The unbearable hardness of inferring being: Comment on "preliminaries to artificial consciousness" by Evers et al.
Physics of life reviews March 1, 2026 Peer reviewed DOI: 10.1016/j.plrev.2025.12.004 via PubMed
Summary
A commentary argues that a proposed multidimensional heuristic for artificial consciousness research cannot determine whether a machine could genuinely have phenomenal experience. Behavioral-cognitive profiles lack a justified link between function and subjective experience. The awareness case study shows that externally specified goals can produce as-if control rather than original intentionality.

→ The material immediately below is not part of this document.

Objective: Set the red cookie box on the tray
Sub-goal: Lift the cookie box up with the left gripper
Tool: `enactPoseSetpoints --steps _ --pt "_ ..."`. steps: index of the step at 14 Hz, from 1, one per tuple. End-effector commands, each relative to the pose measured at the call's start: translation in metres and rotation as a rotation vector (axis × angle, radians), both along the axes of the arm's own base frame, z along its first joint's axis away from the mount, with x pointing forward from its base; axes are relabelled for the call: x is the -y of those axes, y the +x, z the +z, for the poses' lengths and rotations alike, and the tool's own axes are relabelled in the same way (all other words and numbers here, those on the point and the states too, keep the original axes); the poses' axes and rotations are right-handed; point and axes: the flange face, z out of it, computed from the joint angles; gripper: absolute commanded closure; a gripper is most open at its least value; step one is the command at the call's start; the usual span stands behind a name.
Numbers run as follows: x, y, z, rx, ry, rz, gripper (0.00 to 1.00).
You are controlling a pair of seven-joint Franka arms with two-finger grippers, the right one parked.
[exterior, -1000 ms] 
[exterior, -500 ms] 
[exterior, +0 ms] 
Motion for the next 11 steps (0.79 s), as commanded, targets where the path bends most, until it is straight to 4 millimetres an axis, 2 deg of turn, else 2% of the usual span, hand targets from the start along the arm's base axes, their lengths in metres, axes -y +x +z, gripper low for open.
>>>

The heuristic overlooks that substrate similarity to the human brain is currently essential for inferring consciousness. Thus the framework may help build a sophisticated philosophical zombie but cannot tell whether anyone is actually conscious.
Study at a glance
| Design | commentary |
|---|---|
| Key finding | The heuristic cannot adjudicate the nomological possibility of phenomenal consciousness because it lacks a justified principle linking function to experience and overlooks the necessity of substrate similarity for inferring consciousness. |
Abstract
This commentary commends Evers et al.'s multidimensional heuristic for structuring artificial consciousness research while arguing it cannot, as stated, adjudicate the nomological possibility of phenomenal consciousness, which is at stake in current debates. Behavioral-cognitive "profiles" lack a justified principle linking function to experience, and the awareness case study illustrates how externally specified goals can just as well underwrite as-if (pseudo-intentional) control rather than original intentionality. Moreover, the proposed heuristic overlooks that substrate similarity is currently indispensable for justifiably inferring the presence of consciousness beyond the validated case of the adult human brain. Given all this, the framework seems to provide a blueprint for building a more sophisticated philosophical zombie; it does not-and cannot-tell us whether anyone is there.